My gaze locks on his and I get the feeling he knows everything I’m thinking.

“I told them it wasn’t a trade I was willing to make.” His mouth shapes a tight, close-lipped smile. “They told me I didn’t get a choice. Consequences of breaking the rules. Their decision, not mine.”

“That must have gone over well. You being such a complacent, easygoing kind of guy.” I pause. “Then what?”

“Then they pushed into my head. I went a little crazy. Pushed them back out. I think that freaked them out. They pushed harder. I pushed back. It wasn’t pretty.”

“I felt it.” I shiver chases through me as I remember his screams.

His eyes widen. “I didn’t know that would happen. I would never want you to go through that, not even secondhand.” He pauses. “I was thinking about you, holding on to an image of you with everything I am, refusing to let them take that away. That must have made me project my thoughts without intending to.”

Thoughts. Emotions. Agony.

He’d done that before when he dreamed of the car accident that he was in with Lizzie, the one that brought him into the game. He somehow projected it to me so I dreamed it right along with him.

I almost tell him about my hallucination, about thinking I saw Lizzie in the game, then decide not to. Later. This moment is about him and me. “You wouldn’t let them take your memories of me, but then in typical Jackson fashion, you decided it would be okay if I sacrificed my memories of you. You didn’t think I might want to have a say?”

“You weren’t available to have that discussion.”

He did what he thought was best. He’s been part of the game, a leader, for so long, it’s become intrinsic to who he is now.

“And I wanted you out of the game,” he continues. “Out, and safe.”

As if any of us will ever be safe until the Drau are gone.

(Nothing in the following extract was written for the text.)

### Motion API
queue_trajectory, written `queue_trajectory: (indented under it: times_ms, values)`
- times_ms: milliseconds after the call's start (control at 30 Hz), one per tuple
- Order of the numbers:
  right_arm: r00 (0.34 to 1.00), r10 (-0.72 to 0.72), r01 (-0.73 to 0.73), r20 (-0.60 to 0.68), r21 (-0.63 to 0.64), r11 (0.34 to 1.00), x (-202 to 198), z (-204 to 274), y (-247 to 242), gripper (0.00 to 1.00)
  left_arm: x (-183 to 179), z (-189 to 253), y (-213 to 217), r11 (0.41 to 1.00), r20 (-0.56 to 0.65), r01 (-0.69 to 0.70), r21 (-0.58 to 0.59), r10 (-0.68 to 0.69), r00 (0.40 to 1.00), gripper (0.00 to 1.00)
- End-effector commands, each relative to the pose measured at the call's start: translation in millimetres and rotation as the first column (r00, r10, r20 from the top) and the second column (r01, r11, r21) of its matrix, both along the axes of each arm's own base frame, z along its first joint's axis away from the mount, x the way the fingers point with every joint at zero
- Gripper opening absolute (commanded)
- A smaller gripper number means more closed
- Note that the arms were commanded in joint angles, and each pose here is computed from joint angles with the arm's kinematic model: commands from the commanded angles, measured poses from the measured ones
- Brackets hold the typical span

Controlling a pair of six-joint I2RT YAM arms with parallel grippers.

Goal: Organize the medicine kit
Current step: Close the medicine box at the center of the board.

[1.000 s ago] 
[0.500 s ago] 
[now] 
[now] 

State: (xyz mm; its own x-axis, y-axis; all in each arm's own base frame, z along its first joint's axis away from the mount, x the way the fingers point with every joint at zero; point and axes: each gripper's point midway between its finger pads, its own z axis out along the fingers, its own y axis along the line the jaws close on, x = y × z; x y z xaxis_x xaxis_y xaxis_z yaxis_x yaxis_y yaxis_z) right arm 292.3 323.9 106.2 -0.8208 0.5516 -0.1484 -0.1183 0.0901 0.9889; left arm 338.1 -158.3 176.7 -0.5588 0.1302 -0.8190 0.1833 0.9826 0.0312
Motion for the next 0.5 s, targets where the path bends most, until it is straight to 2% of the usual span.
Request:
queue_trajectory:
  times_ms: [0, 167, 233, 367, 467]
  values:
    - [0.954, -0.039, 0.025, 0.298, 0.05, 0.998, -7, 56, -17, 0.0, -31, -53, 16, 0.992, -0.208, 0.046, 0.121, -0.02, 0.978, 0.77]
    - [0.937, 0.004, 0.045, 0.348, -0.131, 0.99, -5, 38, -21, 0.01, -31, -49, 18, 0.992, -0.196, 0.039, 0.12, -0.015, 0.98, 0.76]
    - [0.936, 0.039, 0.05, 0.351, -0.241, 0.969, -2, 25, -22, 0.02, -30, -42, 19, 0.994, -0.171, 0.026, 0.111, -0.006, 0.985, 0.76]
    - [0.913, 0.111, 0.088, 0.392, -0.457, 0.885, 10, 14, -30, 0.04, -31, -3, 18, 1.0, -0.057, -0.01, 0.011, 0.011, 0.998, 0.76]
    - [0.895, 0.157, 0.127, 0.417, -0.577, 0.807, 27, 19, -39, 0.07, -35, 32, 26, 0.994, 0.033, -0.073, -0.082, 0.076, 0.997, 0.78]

He leans so close I feel his lips against my ear as he whispers, “I would do anything to keep you safe, Miki. Anything. Remember that.”

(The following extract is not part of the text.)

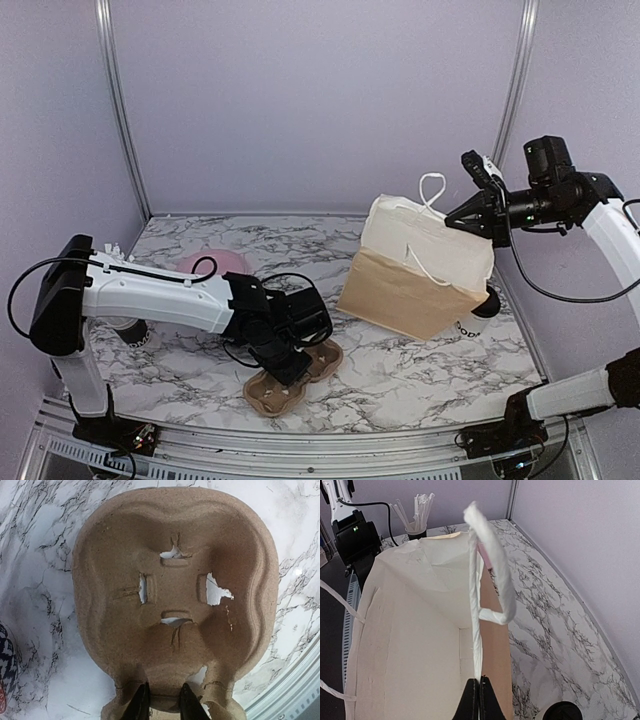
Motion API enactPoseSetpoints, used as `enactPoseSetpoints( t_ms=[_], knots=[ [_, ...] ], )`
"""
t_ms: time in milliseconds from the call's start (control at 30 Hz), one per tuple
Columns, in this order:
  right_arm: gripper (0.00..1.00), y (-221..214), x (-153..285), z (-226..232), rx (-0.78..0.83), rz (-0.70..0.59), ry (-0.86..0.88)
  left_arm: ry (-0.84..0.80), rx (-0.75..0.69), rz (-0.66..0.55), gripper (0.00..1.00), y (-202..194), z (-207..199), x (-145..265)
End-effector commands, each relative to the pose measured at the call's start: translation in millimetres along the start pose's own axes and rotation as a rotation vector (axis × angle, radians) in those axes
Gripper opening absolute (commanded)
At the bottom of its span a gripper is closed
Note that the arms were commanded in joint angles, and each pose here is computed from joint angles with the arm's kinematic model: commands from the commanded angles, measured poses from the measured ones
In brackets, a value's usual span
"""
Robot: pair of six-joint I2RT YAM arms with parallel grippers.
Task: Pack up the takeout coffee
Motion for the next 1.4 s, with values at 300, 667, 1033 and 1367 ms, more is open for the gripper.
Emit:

I do remember. He almost died taking a Drau hit meant for me.

“So you were going to win my freedom by sacrificing yourself and having them make me forget. That wasn’t your call to make, Jackson.” I reach for him, pull back, clench and unclench my fingers. Finally, I lay my palm against his chest, close my eyes, and just let myself feel the steady beat of his heart, the warmth of his skin. “So what happened after you pushed them out of your head?”

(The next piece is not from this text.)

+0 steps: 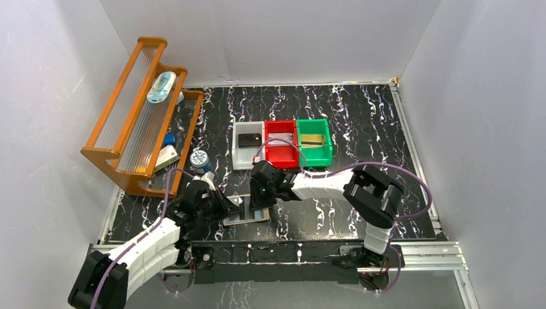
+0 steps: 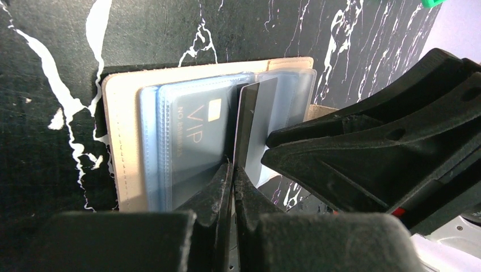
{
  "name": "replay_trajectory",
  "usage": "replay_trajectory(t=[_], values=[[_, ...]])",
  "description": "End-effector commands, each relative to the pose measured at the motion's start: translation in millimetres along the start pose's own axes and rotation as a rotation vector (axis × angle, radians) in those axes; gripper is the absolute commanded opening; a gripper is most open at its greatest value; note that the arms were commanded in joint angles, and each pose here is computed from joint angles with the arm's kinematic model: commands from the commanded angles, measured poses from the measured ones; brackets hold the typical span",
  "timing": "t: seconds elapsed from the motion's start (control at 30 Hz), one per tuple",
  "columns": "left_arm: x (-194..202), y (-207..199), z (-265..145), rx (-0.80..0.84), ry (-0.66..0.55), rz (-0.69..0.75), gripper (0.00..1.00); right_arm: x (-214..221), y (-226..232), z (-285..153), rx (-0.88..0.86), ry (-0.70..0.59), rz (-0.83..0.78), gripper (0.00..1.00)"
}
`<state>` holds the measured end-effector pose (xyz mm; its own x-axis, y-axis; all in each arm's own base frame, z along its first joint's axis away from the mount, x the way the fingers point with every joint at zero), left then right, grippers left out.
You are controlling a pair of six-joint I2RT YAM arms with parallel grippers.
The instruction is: Take the credit cards out of the card holder
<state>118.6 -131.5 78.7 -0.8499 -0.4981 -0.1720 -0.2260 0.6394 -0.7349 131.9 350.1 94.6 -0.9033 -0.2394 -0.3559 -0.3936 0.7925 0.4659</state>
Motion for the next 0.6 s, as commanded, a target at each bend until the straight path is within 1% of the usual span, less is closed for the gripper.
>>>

“The Committee tried a different tack. Went all reasonable on me. Tried to coax their way into my brain. Explained that I’m dangerous if I don’t obey the rules, that maybe it’s better for everyone if I’m out. What’s to stop me from draining any one of my teammates to stay alive if my con goes red?”

My breath comes out in a sharp whoosh. “You wouldn’t.”

“Wouldn’t I?” He bares his teeth in a savage smile. “What do you call what I did to you?”

“You didn’t force me. I offered. I gave it to you. And you didn’t drain me. You took just enough to stay alive.”